Net cash used by operating activities in the fourth quarter was $12.5 million compared to a use of $17.5 million in the same quarter a year ago.
 
Stronghold ended the quarter with approximately $13.4 million of cash and Bitcoin and approximately $74.4 million in debt.
 
Full Year 2022 Financial Results
 
Revenues for the full year 2022 increased by 243% to $106.0 million compared to $30.9 million in the prior year period. The increase is primarily attributable to higher energy generation and crypto asset mining revenues.
 
Operating expenses for the full year 2022 increased by 379% to $253.3 million compared to $52.9 million in the prior year period. The increase is primarily attributable to higher operating costs at the Company’s power assets to facilitate higher and more consistent power generation capacity for energy and cryptocurrency operations, an increase in impairment charge on miner assets and equipment deposits, higher depreciation and amortization from deploying additional miners and transformers, and higher general and administrative costs as Stronghold scales its organizational structure.
 
Net loss for the full year 2022 was $195.2 million compared to a net loss of $27.3 million in the prior year period.
 
Adjusted EBITDA for the full year 2022 was $5.2 million compared to a loss of $1.6 million for the prior year period (see reconciliation of Non-GAAP financial measures).


Net cash used by operating activities for the full year 2022 was $27.2 million compared to a use of $5.1 million in the prior year period.

Conference Call
 
Stronghold will host a conference call today, March 29, 2023, at 11:00 a.m.
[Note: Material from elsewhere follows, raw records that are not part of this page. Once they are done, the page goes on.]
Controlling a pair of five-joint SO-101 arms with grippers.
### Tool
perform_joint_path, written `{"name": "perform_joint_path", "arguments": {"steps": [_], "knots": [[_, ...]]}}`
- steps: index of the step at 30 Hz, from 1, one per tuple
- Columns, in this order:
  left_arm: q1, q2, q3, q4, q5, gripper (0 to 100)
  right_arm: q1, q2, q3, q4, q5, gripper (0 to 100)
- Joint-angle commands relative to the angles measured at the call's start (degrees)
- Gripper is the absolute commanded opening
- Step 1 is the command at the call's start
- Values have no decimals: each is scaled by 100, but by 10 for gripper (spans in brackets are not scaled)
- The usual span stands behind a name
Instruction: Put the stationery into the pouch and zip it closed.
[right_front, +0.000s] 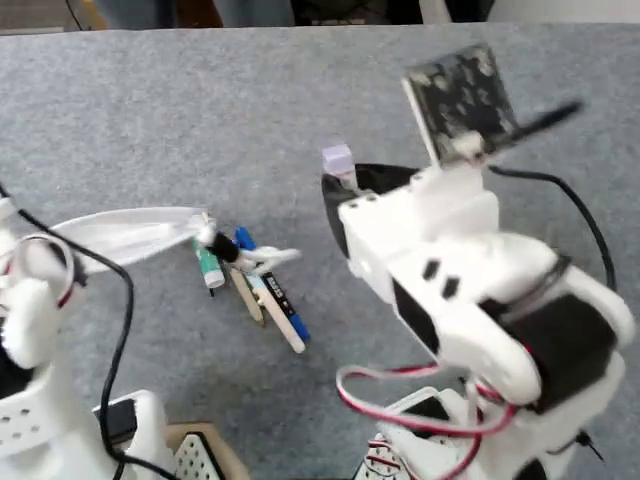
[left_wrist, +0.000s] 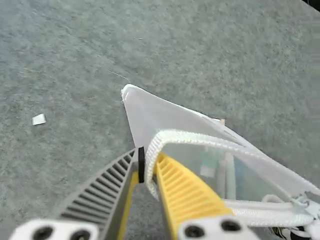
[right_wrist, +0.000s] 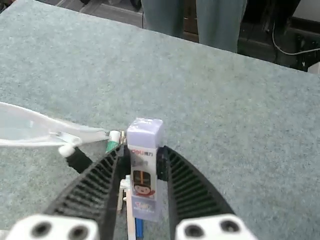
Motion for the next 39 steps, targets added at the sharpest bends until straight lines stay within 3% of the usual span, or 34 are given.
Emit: {"name": "perform_joint_path", "arguments": {"steps": [1,5,9,15,21,25,33,39], "knots": [[1165,18,-365,35,695,27,62,-277,198,-9,-9,12],[1851,79,-505,35,1134,28,62,-453,391,-9,-18,12],[1903,422,48,35,1152,28,35,-549,435,-9,-18,12],[1903,1081,980,18,607,28,-44,-462,435,-563,-9,12],[1903,1345,875,18,607,29,-1565,-66,453,-1512,-18,12],[1956,1222,637,18,607,29,-2048,347,426,-1890,-44,12],[2782,53,-374,26,642,28,-1653,-207,119,-2277,-44,12],[3987,-633,-998,26,1749,28,-818,-927,163,-2286,-53,12]]}}
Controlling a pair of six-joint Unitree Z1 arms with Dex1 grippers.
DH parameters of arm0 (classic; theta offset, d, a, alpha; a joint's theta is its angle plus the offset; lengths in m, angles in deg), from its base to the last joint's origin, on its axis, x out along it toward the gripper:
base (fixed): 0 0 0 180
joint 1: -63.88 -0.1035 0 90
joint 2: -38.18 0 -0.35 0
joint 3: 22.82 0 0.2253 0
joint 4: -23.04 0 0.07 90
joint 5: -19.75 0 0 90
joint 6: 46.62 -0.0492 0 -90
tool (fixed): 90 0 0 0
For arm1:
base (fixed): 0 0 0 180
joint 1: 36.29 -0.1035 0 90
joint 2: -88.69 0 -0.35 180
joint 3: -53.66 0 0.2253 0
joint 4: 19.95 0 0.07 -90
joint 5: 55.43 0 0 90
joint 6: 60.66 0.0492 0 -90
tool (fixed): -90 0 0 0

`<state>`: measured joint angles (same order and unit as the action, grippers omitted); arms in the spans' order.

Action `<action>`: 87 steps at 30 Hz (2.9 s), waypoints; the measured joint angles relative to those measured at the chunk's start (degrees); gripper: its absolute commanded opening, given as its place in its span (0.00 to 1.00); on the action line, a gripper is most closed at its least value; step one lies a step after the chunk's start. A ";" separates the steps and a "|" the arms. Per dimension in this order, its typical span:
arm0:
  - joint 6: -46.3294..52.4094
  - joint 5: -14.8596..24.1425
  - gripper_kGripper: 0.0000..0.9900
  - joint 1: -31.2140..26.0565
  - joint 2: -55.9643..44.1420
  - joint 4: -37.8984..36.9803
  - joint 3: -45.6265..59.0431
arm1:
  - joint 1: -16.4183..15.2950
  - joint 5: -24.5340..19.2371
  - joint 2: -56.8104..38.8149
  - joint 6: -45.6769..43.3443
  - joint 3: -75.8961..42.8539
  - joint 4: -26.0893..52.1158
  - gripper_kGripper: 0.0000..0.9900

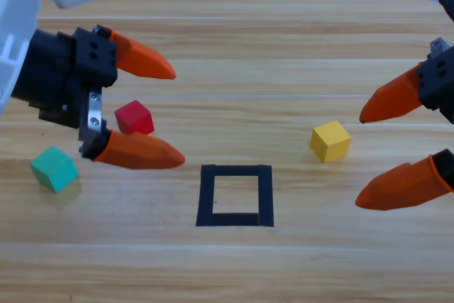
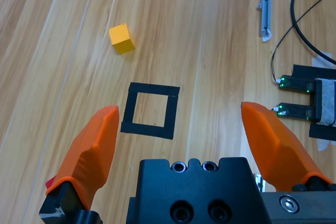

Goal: Stack the blocks in the rectangular block: red at the bottom, yellow in the middle, green on top

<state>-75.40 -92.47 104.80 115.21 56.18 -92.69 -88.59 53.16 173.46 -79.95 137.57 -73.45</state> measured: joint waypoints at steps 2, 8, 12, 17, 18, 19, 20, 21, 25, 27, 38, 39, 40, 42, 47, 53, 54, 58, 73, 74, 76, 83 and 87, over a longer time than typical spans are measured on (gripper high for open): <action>0.00 0.16 1.00 0.00 0.00 0.00 0.00 | -0.02 0.00 0.00 0.00 0.00 0.00 0.99; 0.00 0.18 1.00 0.00 0.00 0.00 0.22 | -0.06 -0.45 0.00 0.00 0.00 0.00 0.99; 0.13 0.20 1.00 0.00 0.00 -0.01 0.26 | -0.08 -1.87 0.10 1.27 0.00 0.00 0.99; 0.99 1.01 1.00 0.00 0.00 -0.05 0.41 | -0.19 -15.13 3.21 8.76 0.42 0.00 0.99; 1.39 1.52 1.00 0.00 0.00 -0.11 0.64 | -0.16 -16.29 4.70 9.69 0.78 0.00 0.99; 2.24 2.73 1.00 0.00 0.00 -0.33 1.04 | -0.14 -16.87 5.89 11.10 1.50 0.01 0.99; 3.96 4.04 1.00 0.03 0.00 -0.90 1.55 | -0.07 -16.94 7.37 12.67 2.25 0.01 0.99; 5.95 5.83 1.00 0.04 0.00 -1.63 1.94 | 0.07 -17.19 8.57 14.02 3.26 0.02 0.99; 17.88 13.84 1.00 0.16 -0.02 -4.53 2.07 | 0.62 -27.35 14.86 20.56 7.64 0.45 0.99; 27.17 20.29 1.00 0.17 -0.04 -5.38 1.98 | 1.34 -33.26 19.59 23.32 11.61 0.46 0.99; 67.81 42.38 1.00 0.16 -0.74 2.35 -1.62 | 5.51 -34.63 34.31 27.28 18.81 0.11 0.97; 69.77 42.39 1.00 0.16 -0.28 5.00 -3.56 | 5.68 -34.63 34.75 27.28 19.02 0.07 0.96; 72.51 42.39 1.00 0.15 1.27 9.47 -7.29 | 6.00 -34.63 35.42 27.28 19.11 0.05 0.96; 75.85 42.48 1.00 0.14 6.17 17.54 -15.55 | 6.50 -34.38 35.93 27.28 19.12 -0.01 0.96; 83.34 42.75 0.99 0.09 23.79 33.42 -37.52 | 8.67 -28.97 39.95 27.27 21.86 -1.44 0.96; 87.53 37.48 0.98 -0.89 33.35 36.23 -40.05 | 9.77 -26.96 42.93 27.17 23.19 -2.94 0.95; 88.47 37.03 0.98 -1.44 34.29 37.36 -40.50 | 9.85 -26.96 43.30 27.17 23.32 -2.94 0.93; 92.03 35.76 0.97 -4.03 38.78 43.03 -47.24 | 10.00 -26.18 43.46 27.17 23.47 -3.18 0.90; 100.89 29.13 0.98 -11.88 48.24 47.77 -51.56 | 10.96 -21.41 44.90 27.16 23.79 -5.97 0.34; 101.16 28.71 0.98 -12.09 48.90 47.86 -51.67 | 11.14 -21.41 44.91 27.16 23.81 -5.99 0.34; 102.11 28.05 0.98 -12.34 49.92 47.89 -51.68 | 11.48 -21.41 44.91 27.16 23.81 -6.00 0.34; 104.72 25.67 0.98 -12.45 52.19 47.91 -53.39 | 11.85 -21.65 44.85 27.53 24.29 -9.38 0.34; 105.70 25.28 0.98 -12.45 53.39 47.91 -54.29 | 11.87 -20.51 44.12 29.45 23.72 -9.55 0.34</action>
<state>30.30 -67.19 92.34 168.60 104.08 -146.98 -76.72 32.65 217.58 -50.50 161.29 -83.00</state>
Eastern Time (8:00 a.m. Pacific Time) with an accompanying presentation to discuss these results. A question-and-answer session will follow management’s presentation.
 
To participate, a live webcast of the call will be available on the Investor Relations page of the Company’s website at ir.strongholddigitalmining.com. To access the call by phone, please use the following link Stronghold Digital Mining Fourth Quarter and Year End 2022 Earnings Call. After registering, an email will be sent, including dial-in details and a unique conference call access code required to join the live call. To ensure you are connected prior to the beginning of the call, please register a minimum of 15 minutes before the start of the call.
 
A replay will be available on the Company’s Investor Relations website shortly after the event at ir.strongholddigitalmining.com.

About Stronghold Digital Mining, Inc.
 
Stronghold is a vertically integrated Bitcoin mining company with an emphasis on environmentally beneficial operations. Stronghold houses its miners at its wholly owned and operated Scrubgrass Plant and Panther Creek Plant, both of which are low-cost, environmentally beneficial coal refuse power generation facilities in Pennsylvania.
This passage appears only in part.